DEPUTADO WELITON PRADO É ELEITO PRESIDENTE DA COMISSÃO DE DEFESA DOS DIREITOS DA PESSOA IDOSA
O parlamentar também é presidente fundador da 1ª Comissão Especial de Combate ao Câncer, Doenças do Coração e AVC e já presidiu em 2024 a Comissão de Defesa dos Direitos das Pessoas com Deficiência. Weliton Prado destaca que a Comissão vai atuar na fiscalização e acompanhamento das investigações e providências sobre as fraudes envolvendo o Banco Master e os empréstimos consignados do INSS que afetaram milhares de aposentados, pensionistas e Fundo de Previdência. "Não podemos aceitar de maneira nenhuma impunidade. Tem que ter punição e devolução dos valores roubados dos aposentados", afirmou.
Weliton Prado, inclusive, é autor do Projeto de Lei 6261/2025, que endurece as penas e o combate a crimes contra o sistema financeiro nacional, aumentando a proteção aos fundos de pensão e aos aposentados. Prado também assinou os requerimentos de criação de CPIs do Bando Master na Câmara dos Deputados e Mista do Congresso. "Vamos atuar também no combate aos graves abusos cometidos pelos planos de saúde, como reajustes abusivos, negativas de cobertura de procedimentos e cancelamentos unilaterais de contratos. Vamos votar a Política Nacional de Proteção Continuada à Pessoa em Tratamento de Saúde e o Programa de Combate à Violência contra Idosos na questão financeira e ações no combate a violência sexual, física, maus-tratos, negligência, abandono e violência institucional", destacou Weliton Prado.

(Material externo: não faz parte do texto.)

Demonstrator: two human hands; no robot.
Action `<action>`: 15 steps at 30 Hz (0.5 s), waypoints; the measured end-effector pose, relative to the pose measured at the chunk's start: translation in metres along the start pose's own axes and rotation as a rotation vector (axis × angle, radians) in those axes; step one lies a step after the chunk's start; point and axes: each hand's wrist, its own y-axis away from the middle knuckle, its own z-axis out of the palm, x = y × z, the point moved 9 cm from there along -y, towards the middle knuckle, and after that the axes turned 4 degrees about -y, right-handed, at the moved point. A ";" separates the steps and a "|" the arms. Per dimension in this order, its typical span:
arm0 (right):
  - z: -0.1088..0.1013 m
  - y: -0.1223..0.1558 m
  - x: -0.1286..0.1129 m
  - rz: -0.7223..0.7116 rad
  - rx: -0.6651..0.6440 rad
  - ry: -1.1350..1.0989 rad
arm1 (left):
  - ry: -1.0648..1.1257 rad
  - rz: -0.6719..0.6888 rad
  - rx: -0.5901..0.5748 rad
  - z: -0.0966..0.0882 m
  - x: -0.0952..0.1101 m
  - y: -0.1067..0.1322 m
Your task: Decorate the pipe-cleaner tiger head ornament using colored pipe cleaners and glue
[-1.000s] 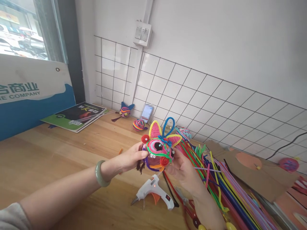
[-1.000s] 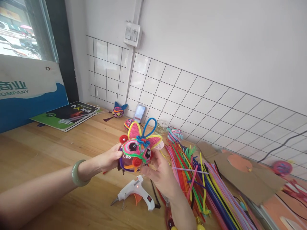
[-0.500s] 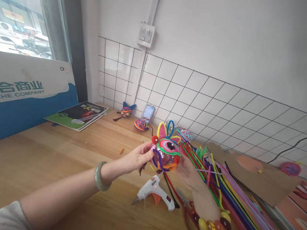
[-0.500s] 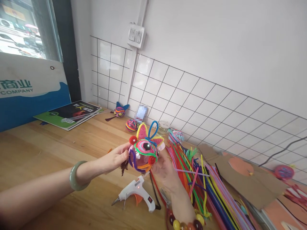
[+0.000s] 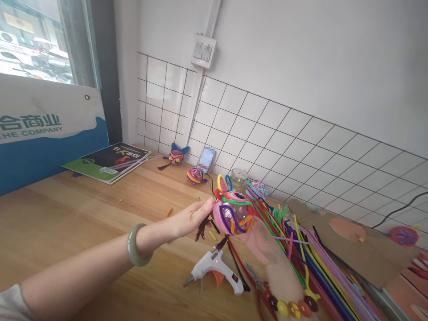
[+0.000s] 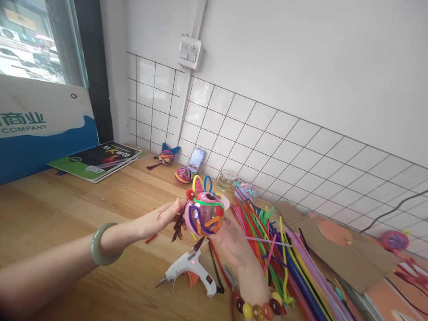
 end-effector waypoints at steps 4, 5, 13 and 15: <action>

O deputado destacou o projeto de lei que apresentou que cria a Política Nacional de Reabilitação, para organizar a rede de atenção à reabilitação no SUS, e as ações conjuntas com a Comissão Especial de Combate ao Câncer, Doenças do Coração e AVC.
Outros pontos que serão discutidos na comissão são o Plano Nacional de Cuidados e de apoio aos cuidadores, ampliação dos programas que promovem o turismo, a cultura, o bem-estar, acessibilidade e convivência social, casas de apoio aos idosos, instituições de longa permanência e hospitais de cuidados paliativos no Brasil.